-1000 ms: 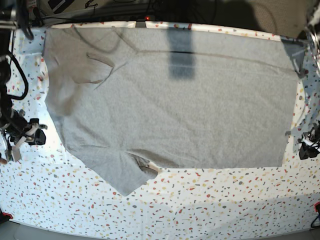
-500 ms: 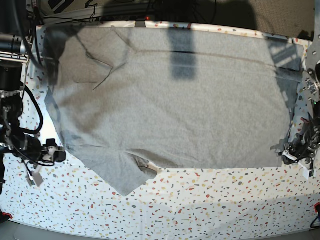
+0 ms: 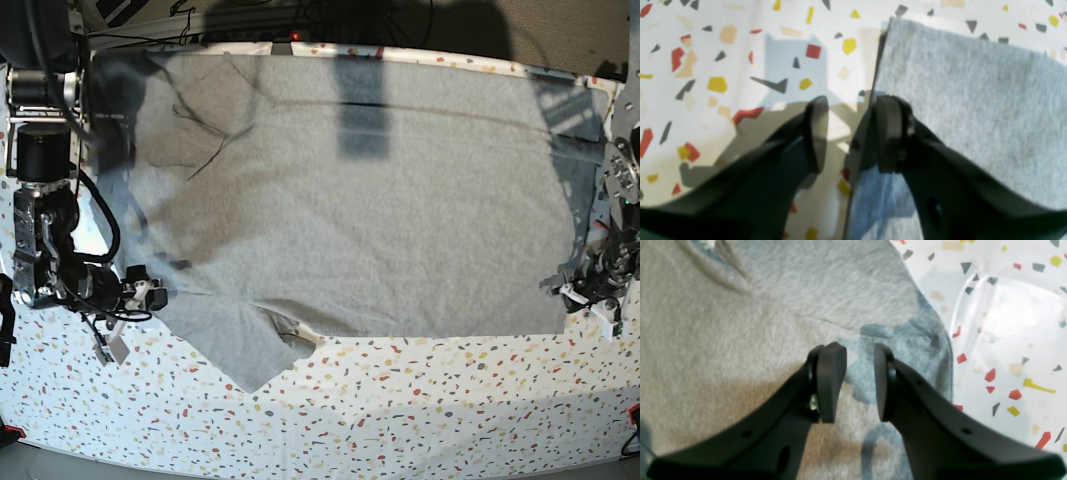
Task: Fold the T-shirt properly
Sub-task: 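Grasp the hem corners with the left and right grippers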
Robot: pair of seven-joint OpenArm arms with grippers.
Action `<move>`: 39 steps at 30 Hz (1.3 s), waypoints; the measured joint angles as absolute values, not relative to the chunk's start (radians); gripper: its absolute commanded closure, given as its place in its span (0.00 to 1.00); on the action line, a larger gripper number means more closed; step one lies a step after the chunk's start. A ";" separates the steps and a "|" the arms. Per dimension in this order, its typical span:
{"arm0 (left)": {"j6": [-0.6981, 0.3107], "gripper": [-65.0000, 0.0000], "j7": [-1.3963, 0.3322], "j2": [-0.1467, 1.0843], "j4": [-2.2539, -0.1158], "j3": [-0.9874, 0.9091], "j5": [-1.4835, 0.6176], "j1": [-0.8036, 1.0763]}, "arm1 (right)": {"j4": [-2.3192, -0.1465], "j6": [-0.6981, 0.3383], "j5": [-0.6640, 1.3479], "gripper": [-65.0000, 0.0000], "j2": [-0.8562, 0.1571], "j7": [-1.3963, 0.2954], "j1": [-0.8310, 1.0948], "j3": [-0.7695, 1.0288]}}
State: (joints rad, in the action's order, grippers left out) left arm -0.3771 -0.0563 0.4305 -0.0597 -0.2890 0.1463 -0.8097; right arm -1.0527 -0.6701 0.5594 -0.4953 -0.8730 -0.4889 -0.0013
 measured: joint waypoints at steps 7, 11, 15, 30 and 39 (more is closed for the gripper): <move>-0.463 0.69 -0.039 0.398 -0.031 -0.291 0.160 -0.815 | -1.053 -0.670 0.559 0.71 -0.494 -0.873 -0.501 -0.001; -0.480 0.95 -0.033 0.397 -0.032 -0.291 0.157 -0.817 | -1.053 -0.670 0.559 0.71 -0.494 -0.873 -0.511 -0.001; -0.479 1.00 -0.033 0.397 -0.032 -0.291 0.157 -0.817 | -1.053 -0.670 0.560 0.71 -0.496 -0.873 -0.511 -0.001; -0.478 1.00 0.015 0.442 -0.027 -0.291 0.075 -0.815 | -1.053 -0.670 0.563 0.71 -0.492 -0.873 -0.511 -0.001; -0.479 0.78 -0.030 0.454 -0.026 -0.291 0.029 -0.815 | -1.053 -0.670 0.563 0.71 -0.454 -0.870 -0.510 -0.001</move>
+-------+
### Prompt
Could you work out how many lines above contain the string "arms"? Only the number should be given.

### Response
2